**** Data for processing ****

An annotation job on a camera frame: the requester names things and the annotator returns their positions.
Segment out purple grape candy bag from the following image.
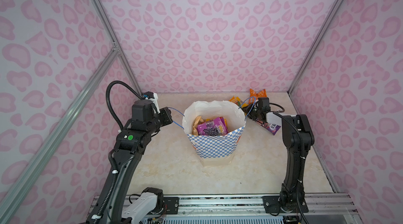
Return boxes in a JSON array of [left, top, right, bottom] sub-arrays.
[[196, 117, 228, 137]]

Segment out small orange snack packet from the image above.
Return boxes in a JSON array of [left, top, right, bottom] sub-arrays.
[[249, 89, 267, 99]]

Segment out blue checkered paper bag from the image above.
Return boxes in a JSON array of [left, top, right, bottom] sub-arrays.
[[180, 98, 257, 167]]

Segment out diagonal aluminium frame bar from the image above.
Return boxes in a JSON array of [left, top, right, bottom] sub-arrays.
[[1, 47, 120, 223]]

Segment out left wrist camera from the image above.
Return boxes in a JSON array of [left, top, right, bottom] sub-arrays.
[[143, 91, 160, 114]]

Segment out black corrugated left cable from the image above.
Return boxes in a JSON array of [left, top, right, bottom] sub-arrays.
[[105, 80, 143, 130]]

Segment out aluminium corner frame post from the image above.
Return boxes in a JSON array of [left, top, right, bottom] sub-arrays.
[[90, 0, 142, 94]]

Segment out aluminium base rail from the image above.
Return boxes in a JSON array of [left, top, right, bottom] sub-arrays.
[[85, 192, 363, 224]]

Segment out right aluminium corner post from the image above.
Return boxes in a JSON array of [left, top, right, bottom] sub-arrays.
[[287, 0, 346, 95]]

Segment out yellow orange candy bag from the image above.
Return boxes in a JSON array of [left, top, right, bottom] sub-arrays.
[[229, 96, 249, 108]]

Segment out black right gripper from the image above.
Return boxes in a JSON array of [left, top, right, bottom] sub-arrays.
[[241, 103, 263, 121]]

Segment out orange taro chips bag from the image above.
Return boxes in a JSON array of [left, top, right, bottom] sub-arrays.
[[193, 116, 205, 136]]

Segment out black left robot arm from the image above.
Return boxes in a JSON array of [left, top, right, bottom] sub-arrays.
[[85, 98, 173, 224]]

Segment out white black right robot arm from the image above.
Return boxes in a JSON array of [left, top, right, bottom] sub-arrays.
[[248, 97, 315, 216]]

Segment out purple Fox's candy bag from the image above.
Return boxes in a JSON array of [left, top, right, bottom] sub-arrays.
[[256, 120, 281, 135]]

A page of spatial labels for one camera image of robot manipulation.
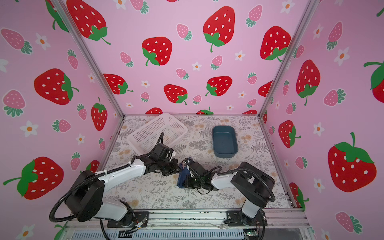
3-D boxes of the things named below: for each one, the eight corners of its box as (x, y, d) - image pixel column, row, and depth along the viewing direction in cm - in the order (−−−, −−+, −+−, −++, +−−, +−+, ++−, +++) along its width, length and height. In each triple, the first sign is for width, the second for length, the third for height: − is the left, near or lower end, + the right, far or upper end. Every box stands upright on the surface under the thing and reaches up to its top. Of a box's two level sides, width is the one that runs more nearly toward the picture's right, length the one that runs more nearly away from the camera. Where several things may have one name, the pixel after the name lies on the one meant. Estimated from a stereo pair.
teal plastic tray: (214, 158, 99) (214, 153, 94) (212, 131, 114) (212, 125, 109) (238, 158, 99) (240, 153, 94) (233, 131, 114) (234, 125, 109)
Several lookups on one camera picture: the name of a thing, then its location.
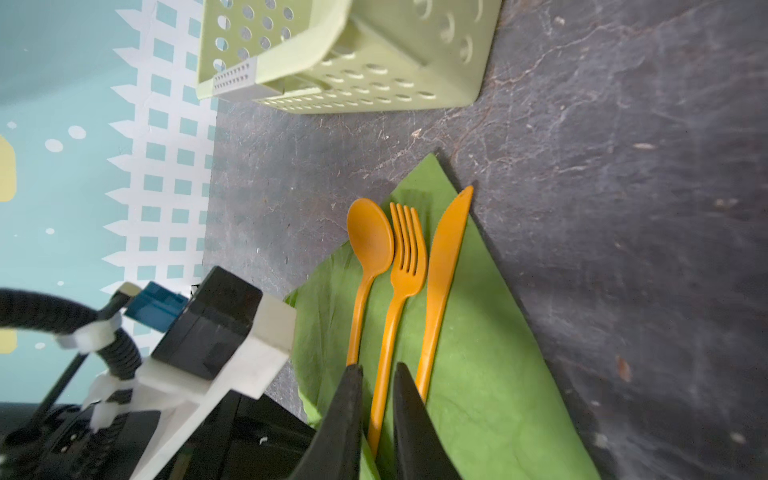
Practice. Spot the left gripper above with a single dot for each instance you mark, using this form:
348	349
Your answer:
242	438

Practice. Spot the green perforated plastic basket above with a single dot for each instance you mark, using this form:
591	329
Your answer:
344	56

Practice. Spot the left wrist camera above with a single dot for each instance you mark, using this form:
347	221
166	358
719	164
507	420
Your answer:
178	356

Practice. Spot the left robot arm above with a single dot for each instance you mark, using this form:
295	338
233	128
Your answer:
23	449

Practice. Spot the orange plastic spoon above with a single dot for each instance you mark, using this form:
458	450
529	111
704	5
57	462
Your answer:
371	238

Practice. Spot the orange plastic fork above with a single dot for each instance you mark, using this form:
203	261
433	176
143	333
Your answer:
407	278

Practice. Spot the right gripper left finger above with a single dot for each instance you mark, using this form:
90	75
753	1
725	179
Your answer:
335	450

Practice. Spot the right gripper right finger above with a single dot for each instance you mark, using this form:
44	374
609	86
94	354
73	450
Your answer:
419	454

****

* Aim of the task *
The answer must be every line of the entries that includes the word "gripper".

* Response to this exercise *
Segment out black right gripper from the image above.
Practice. Spot the left gripper above with a single dot for each instance you mark, using this form:
Practice. Spot the right gripper left finger above with a single dot for each instance you mark, using this form:
Practice. Spot the right gripper right finger above with a single dot for each instance you mark, using this form:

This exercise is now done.